Ohnmacht ist eine Form der Bewusstlosigkeit, bei der es sich um eine vorübergehende Bewusstseinsstörung handelt. Sie wird auch als vasovagale Synkope oder schwerer Schwindelanfall bezeichnet.

Symptome
Bei einem Ohnmachtsanfall sind Betroffene meist nur kurze Zeit bewusstlos und kommen innerhalb weniger Minuten wieder zu sich.

Ursachen
Eine Minderversorgung des Gehirns mit Sauerstoff führt zu Ohnmacht.
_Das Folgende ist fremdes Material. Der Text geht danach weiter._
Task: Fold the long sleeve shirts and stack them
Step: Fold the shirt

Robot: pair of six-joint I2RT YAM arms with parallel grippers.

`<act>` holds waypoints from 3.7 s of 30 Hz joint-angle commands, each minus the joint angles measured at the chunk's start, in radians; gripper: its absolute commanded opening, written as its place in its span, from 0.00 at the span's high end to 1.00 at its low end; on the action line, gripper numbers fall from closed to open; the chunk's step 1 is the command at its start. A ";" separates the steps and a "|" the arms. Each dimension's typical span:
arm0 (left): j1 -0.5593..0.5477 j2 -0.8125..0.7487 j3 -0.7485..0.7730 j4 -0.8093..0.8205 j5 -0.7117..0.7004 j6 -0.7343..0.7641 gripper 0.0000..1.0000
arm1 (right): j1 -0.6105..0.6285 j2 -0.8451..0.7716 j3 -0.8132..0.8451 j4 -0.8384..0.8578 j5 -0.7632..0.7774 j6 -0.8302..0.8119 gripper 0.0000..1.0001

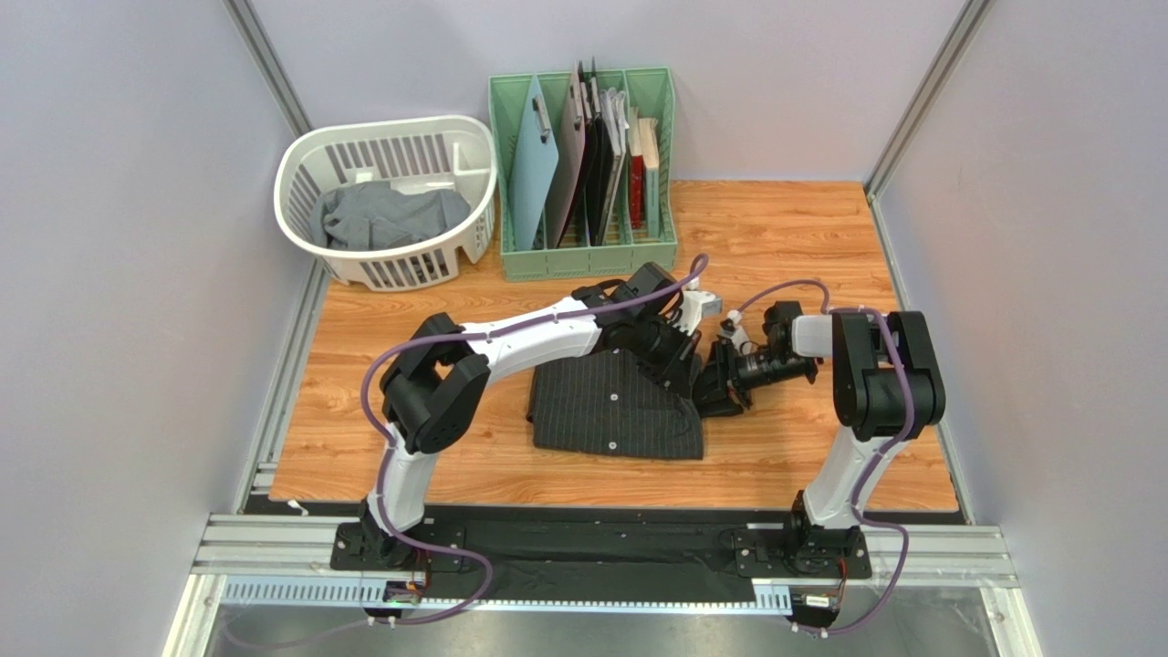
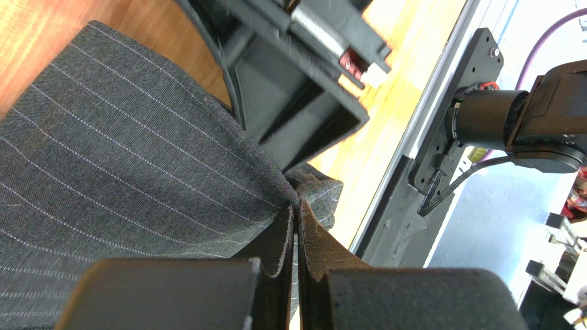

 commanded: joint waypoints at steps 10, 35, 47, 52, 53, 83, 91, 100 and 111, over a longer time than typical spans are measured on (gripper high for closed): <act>0.066 -0.161 -0.092 -0.039 -0.075 0.035 0.57 | 0.024 -0.040 0.079 -0.105 0.051 -0.089 1.00; 0.510 -0.319 -0.307 -0.614 0.206 0.435 0.53 | 0.024 0.039 0.142 -0.153 0.130 -0.126 1.00; 0.425 -0.267 -0.380 -0.487 0.221 0.343 0.47 | 0.025 0.036 0.166 -0.182 0.180 -0.146 1.00; 0.422 -0.258 -0.391 -0.465 0.176 0.320 0.48 | 0.025 0.049 0.177 -0.196 0.196 -0.154 1.00; 0.419 -0.253 -0.388 -0.464 0.171 0.319 0.48 | 0.024 0.052 0.180 -0.196 0.200 -0.155 1.00; 0.436 -0.284 -0.367 -0.481 0.078 0.328 1.00 | 0.021 0.142 0.381 -0.450 0.375 -0.339 1.00; 0.424 -0.267 -0.360 -0.467 0.096 0.319 1.00 | 0.022 0.155 0.335 -0.394 0.274 -0.297 1.00; 0.541 -0.350 -0.311 -0.508 0.130 0.381 0.68 | -0.107 0.099 0.420 -0.591 0.380 -0.466 0.69; 0.488 -0.209 -0.051 -0.468 0.107 0.615 0.55 | -0.033 0.033 0.594 -0.566 0.194 -0.370 0.73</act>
Allerdings gibt es eine Reihe an Ursachen, die ebenfalls zu Ohnmacht führen können: Kopfverletzungen, Unterbrechung der Sauerstoffzufuhr zum Gehirn, Schlaganfall, Hirninfektionen, Herz-Kreislauf-Erkrankungen, Flüssigkeitsmangel, Vergiftungen, Hitzschlag, Unterkühlung, Bluthochdruck, Lungenembolie, Nierenversagen, Krampfanfälle, Über- und Unterzuckerung, Stoffwechselstörungen oder Leberversagen.

Diagnose
Geht die Ohnmacht in eine längere Bewusstlosigkeit über, muss umgehend ein Arzt alarmiert werden, um entsprechende Maßnahmen zu ergreifen. Ein Notarzt prüft bei Bewusstlosigkeit die Vitalzeichen des Betroffenen, misst Blutdruck und Puls, sowie die Atmung und kann mithilfe eines EKG-Geräts auch die Herzfunktion kontrollieren.